**WHAT THIS TASK INVOLVES**. Pictures excluded, output the lines of the data below between the one holding "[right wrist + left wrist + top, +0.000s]" and the one holding "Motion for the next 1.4", inclusive, exactly as they stand.

**RECORDS FOR THIS EXERCISE**.
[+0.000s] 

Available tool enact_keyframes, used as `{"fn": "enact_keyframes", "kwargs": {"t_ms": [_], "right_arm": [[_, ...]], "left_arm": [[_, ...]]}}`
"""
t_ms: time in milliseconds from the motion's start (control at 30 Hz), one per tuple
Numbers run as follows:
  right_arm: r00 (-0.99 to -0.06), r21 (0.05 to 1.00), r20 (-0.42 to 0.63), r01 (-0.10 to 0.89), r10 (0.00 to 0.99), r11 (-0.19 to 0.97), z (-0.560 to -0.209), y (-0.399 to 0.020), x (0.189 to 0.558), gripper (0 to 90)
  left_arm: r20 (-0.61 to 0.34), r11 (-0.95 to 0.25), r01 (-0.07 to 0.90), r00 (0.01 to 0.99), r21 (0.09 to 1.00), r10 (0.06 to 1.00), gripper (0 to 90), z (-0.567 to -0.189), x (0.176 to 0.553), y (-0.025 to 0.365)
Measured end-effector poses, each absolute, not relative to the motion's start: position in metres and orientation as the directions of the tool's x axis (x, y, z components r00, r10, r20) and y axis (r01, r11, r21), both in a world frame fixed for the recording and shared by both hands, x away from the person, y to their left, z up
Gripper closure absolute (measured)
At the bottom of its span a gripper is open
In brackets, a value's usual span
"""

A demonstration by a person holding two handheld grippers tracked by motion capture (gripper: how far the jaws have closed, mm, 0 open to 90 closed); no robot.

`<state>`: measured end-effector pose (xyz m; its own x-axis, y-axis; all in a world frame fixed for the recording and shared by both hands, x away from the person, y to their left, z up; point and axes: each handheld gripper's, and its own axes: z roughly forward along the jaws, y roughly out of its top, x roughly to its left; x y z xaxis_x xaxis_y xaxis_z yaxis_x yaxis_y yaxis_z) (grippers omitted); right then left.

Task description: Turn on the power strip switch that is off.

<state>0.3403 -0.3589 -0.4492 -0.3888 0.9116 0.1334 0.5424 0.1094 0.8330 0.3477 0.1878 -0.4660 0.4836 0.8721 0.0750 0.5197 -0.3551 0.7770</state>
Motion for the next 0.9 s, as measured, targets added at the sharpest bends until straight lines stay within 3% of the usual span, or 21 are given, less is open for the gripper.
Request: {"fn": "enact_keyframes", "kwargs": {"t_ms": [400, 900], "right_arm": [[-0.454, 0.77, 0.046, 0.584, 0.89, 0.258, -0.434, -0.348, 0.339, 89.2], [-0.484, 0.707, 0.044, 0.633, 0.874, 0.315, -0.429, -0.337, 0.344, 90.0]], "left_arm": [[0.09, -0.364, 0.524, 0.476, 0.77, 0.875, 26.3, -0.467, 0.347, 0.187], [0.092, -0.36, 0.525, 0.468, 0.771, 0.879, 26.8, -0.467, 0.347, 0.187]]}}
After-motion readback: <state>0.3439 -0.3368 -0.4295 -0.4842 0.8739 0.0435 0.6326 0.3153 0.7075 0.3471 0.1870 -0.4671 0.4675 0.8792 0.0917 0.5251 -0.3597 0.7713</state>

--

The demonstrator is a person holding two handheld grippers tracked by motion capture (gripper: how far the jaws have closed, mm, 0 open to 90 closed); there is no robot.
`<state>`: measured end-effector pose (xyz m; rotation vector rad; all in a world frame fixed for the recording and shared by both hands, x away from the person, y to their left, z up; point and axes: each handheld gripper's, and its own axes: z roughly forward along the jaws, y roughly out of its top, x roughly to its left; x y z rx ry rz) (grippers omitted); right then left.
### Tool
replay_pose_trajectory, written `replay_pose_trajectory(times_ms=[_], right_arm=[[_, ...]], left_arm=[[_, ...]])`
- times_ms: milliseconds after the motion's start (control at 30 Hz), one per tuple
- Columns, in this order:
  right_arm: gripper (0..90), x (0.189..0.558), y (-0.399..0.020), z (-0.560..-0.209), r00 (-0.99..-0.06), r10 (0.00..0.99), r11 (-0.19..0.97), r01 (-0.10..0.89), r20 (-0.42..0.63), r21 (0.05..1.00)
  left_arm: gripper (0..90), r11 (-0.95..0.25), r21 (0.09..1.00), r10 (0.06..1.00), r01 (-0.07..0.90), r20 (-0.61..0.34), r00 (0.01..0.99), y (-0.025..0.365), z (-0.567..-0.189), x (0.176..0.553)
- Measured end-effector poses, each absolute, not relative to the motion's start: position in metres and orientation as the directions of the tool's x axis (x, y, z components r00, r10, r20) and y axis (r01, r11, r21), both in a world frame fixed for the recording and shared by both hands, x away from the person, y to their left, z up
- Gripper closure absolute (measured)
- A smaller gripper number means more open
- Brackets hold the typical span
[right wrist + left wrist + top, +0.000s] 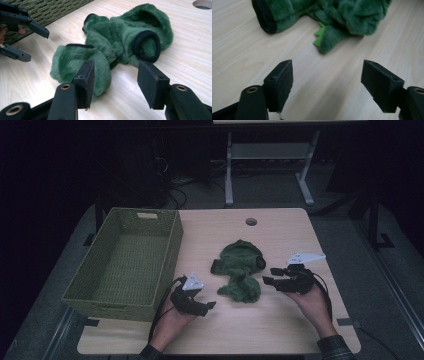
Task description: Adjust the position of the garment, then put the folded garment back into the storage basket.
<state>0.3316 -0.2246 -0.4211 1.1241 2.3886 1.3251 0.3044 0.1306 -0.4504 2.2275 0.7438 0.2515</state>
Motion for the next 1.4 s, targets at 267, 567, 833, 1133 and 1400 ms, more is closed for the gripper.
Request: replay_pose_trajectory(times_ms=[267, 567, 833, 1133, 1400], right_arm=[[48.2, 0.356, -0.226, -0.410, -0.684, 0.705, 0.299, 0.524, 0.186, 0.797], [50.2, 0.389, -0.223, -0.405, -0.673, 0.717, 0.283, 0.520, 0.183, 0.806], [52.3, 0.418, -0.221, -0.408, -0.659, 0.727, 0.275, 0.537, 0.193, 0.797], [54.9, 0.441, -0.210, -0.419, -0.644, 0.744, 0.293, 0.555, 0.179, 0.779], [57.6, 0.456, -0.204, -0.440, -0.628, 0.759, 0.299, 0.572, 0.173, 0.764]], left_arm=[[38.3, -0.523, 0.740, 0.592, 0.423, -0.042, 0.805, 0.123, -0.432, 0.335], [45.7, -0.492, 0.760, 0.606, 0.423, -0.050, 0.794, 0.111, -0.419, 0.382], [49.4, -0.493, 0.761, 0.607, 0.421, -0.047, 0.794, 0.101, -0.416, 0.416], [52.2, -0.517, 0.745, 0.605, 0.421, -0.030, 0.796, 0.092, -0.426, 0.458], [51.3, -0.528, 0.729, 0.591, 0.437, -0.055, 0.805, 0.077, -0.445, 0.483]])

**ANSWER SPACE**.
[right wrist + left wrist + top, +0.000s] 
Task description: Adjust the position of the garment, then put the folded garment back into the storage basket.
<state>0.3316 -0.2246 -0.4211 1.1241 2.3886 1.3251 0.3044 0.1306 -0.4504 2.2275 0.7438 0.2515</state>
Motion for the next 1.4 s, targets at 267, 567, 833, 1133 and 1400 ms, more is closed for the gripper.

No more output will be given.